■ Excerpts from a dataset

□ □ □ □

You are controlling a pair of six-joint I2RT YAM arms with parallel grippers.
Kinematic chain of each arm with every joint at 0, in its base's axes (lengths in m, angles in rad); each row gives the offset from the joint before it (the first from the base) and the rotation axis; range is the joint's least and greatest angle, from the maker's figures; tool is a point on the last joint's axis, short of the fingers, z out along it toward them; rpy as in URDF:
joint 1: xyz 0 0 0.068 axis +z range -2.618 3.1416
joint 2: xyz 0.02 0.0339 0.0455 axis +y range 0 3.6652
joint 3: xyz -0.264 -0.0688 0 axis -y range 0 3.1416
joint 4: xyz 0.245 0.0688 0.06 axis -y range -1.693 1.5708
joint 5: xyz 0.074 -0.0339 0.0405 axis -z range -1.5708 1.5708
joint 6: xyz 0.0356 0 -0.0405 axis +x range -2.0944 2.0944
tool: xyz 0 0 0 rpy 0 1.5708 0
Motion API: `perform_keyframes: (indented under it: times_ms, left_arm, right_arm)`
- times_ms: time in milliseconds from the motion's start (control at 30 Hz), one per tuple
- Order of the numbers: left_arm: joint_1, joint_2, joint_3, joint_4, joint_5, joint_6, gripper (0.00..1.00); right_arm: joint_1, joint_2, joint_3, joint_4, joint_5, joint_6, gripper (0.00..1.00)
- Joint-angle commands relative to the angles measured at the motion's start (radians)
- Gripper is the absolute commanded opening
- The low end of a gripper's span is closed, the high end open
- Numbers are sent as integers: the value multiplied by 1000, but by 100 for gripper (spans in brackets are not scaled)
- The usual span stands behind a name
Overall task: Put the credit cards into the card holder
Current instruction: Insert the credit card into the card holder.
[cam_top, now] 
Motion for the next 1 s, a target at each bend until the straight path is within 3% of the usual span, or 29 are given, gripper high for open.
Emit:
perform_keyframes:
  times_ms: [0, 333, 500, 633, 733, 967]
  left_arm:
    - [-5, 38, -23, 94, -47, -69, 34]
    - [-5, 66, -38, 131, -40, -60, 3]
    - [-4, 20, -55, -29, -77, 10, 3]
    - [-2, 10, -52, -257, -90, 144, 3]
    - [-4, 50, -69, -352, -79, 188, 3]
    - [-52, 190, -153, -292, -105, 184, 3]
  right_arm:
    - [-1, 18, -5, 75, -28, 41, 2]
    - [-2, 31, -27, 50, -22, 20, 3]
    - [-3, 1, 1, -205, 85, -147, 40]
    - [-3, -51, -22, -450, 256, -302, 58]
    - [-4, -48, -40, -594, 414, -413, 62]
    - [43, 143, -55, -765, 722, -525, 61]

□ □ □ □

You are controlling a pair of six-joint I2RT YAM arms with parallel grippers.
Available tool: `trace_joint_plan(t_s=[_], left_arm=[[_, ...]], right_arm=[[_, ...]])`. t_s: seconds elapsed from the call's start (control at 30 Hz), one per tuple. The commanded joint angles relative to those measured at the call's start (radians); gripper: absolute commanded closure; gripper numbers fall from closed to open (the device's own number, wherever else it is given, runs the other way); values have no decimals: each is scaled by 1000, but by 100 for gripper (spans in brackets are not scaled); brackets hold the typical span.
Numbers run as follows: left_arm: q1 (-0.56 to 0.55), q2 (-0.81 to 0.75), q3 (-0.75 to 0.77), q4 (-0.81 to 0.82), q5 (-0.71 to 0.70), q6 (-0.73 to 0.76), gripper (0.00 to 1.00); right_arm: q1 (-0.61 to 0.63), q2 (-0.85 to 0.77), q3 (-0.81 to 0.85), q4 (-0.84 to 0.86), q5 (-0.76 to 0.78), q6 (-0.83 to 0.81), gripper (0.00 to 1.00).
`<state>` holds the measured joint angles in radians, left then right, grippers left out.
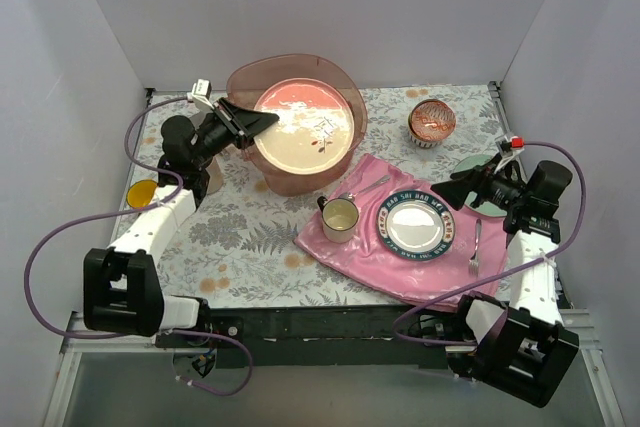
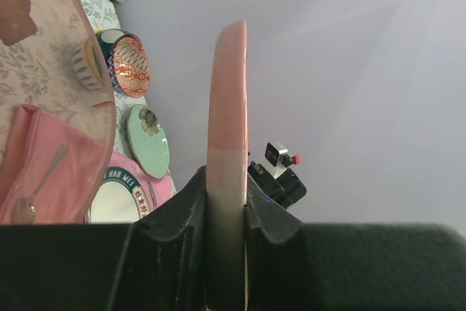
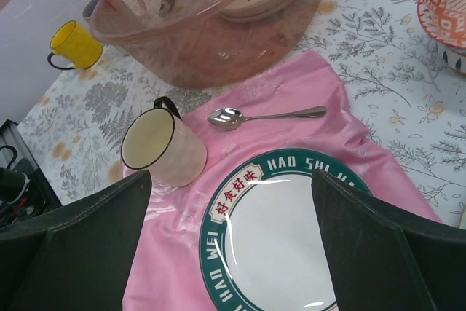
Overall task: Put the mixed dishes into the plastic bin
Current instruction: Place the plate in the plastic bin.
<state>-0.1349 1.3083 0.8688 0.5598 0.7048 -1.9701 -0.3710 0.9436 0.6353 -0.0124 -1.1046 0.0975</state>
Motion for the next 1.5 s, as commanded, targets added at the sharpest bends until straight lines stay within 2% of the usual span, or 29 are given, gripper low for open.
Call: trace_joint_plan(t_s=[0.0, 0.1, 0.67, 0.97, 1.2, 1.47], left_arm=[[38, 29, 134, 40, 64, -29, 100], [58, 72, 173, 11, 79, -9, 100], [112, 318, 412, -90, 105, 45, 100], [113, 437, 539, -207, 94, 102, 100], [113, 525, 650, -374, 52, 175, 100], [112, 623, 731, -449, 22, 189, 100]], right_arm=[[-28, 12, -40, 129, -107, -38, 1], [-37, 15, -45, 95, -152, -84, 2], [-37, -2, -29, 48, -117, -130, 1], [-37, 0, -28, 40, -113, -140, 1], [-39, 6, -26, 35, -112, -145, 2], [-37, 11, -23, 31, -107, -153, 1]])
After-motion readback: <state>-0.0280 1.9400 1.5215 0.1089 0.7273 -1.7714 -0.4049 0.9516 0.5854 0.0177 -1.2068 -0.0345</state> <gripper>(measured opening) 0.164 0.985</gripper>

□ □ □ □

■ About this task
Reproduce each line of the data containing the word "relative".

■ Solution for this problem
- Joint-angle commands relative to the angles measured at the motion's start (radians)
Available tool: `trace_joint_plan(t_s=[_], left_arm=[[_, ...]], right_arm=[[_, ...]])`. t_s: seconds elapsed from the call's start (control at 30 Hz), one per tuple. The commanded joint angles relative to those measured at the call's start (radians); gripper: absolute commanded closure; gripper numbers fall from closed to open (the device's own number, wherever else it is given, runs the other way); values have no decimals: each is scaled by 1000, but by 100 for gripper (spans in brackets are not scaled); brackets hold the typical span.

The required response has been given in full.